After reading the data below, copy out every line that contains the word "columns".

***

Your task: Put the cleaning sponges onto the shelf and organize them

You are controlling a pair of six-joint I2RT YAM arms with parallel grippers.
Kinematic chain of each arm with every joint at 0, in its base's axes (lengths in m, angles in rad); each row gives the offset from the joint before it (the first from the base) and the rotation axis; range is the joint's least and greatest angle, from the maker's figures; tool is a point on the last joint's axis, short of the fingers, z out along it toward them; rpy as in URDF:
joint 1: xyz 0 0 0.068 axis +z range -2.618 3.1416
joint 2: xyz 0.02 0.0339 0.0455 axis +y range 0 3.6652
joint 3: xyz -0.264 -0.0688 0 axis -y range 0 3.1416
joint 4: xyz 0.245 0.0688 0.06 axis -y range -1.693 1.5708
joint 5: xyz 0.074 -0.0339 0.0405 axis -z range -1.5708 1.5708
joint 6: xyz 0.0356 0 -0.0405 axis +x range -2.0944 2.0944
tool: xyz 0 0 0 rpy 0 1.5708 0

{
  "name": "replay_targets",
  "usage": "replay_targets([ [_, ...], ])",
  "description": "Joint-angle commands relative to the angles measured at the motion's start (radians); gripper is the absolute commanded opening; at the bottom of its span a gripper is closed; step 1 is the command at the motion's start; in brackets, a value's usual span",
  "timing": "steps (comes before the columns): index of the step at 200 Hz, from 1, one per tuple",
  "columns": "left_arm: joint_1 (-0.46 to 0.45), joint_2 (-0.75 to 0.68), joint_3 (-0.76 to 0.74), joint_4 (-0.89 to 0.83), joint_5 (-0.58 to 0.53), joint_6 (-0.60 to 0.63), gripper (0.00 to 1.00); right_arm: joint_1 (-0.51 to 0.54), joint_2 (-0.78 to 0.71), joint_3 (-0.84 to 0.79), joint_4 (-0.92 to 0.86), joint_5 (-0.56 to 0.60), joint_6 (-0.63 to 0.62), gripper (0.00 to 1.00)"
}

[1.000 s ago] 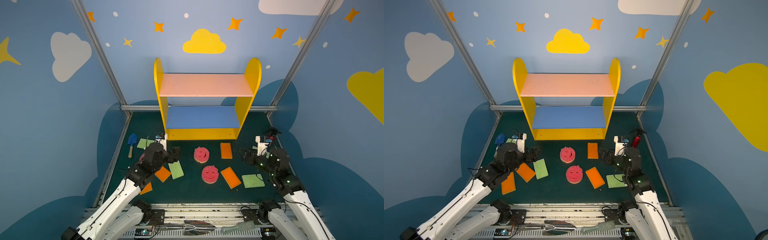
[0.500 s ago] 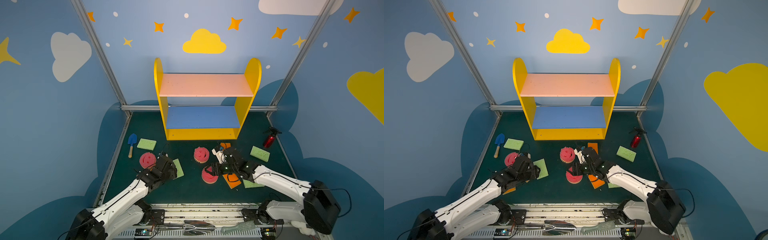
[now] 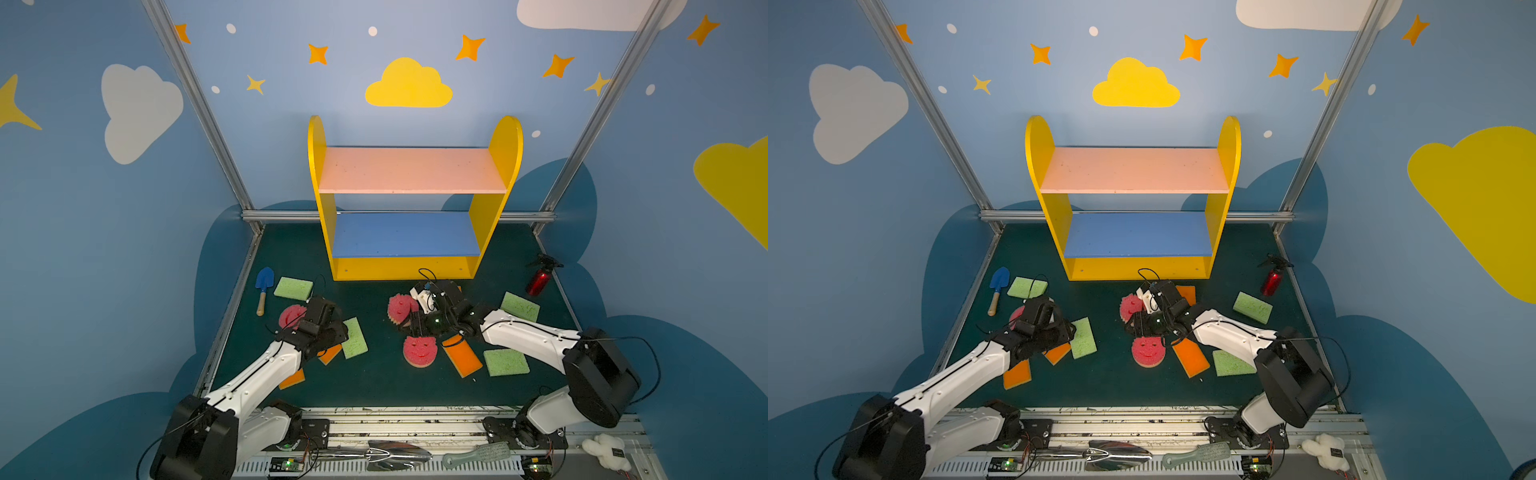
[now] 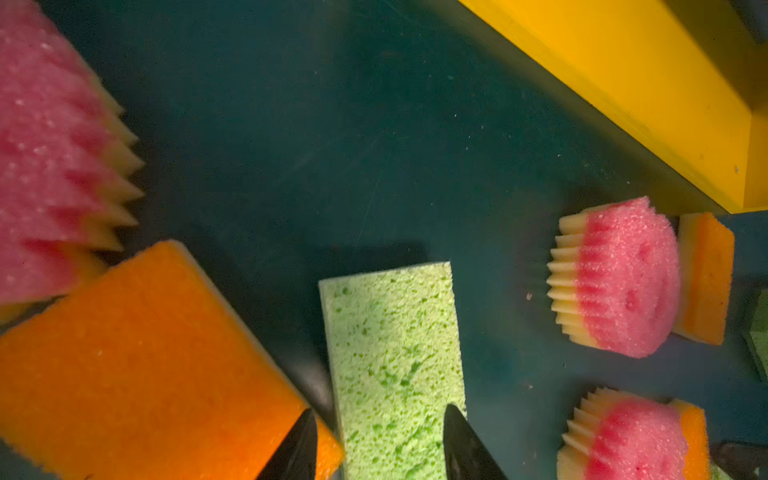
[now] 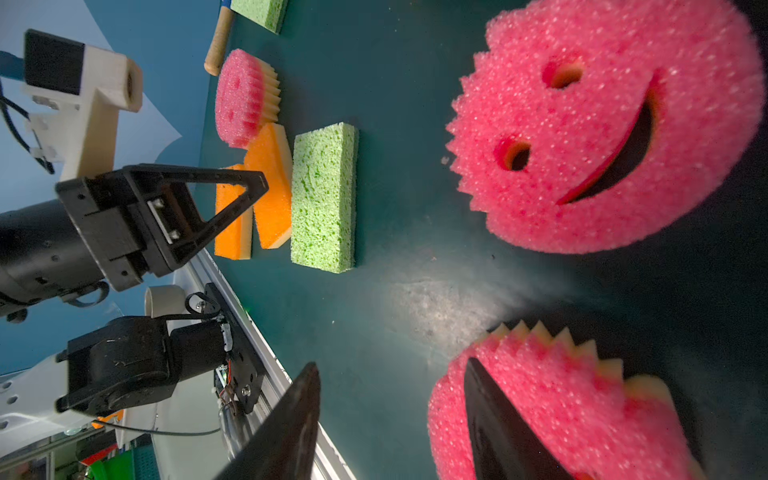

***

*OUTPUT BELOW:*
  "timing": "steps (comes before the columns): index of the step at 200 Hz, from 1, one per tuple",
  "columns": "left_arm: joint_1 (-0.46 to 0.45), joint_2 (-0.75 to 0.68), joint_3 (-0.76 to 0.74), joint_4 (-0.89 to 0.83), joint_5 (-0.58 to 0.53), joint_6 (-0.60 to 0.63), gripper (0.00 to 1.00); right_arm: joint_1 (-0.51 to 0.54), joint_2 (-0.78 to 0.71), joint_3 (-0.84 to 0.79), joint_4 (-0.92 to 0.86), joint_5 (-0.56 to 0.60), joint_6 (-0.63 to 0.62), gripper (0.00 to 1.00)"

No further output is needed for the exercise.